YOUR INSTRUCTIONS: Tally the lines below that hold the string "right", and give only the tally.

SUPPLIED MATERIAL:
- Opening Delimiter -

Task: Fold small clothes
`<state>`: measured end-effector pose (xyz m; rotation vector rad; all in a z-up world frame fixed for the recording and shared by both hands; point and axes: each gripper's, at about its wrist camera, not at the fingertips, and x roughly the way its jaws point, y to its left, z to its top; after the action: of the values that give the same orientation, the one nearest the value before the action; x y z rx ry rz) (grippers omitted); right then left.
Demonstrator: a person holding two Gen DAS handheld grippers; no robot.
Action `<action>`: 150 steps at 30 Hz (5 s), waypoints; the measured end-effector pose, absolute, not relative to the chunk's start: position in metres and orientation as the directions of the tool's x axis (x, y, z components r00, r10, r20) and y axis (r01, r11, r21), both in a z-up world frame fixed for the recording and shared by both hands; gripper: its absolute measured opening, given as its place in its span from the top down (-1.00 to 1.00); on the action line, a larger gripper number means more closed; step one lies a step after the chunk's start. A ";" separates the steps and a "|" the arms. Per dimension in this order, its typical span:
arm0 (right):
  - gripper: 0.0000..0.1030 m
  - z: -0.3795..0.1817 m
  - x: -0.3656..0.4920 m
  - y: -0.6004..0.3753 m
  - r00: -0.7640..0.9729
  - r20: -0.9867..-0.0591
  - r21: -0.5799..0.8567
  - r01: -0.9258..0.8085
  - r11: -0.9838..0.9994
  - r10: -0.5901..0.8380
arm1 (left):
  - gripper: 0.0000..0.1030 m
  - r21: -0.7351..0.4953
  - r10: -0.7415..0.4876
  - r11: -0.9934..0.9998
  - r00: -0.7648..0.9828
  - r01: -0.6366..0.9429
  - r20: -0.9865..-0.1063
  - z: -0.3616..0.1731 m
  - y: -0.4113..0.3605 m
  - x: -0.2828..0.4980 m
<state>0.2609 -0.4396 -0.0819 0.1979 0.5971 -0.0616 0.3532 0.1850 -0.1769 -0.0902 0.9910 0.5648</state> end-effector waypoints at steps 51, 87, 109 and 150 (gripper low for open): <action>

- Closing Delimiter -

WORKED SOLUTION: 2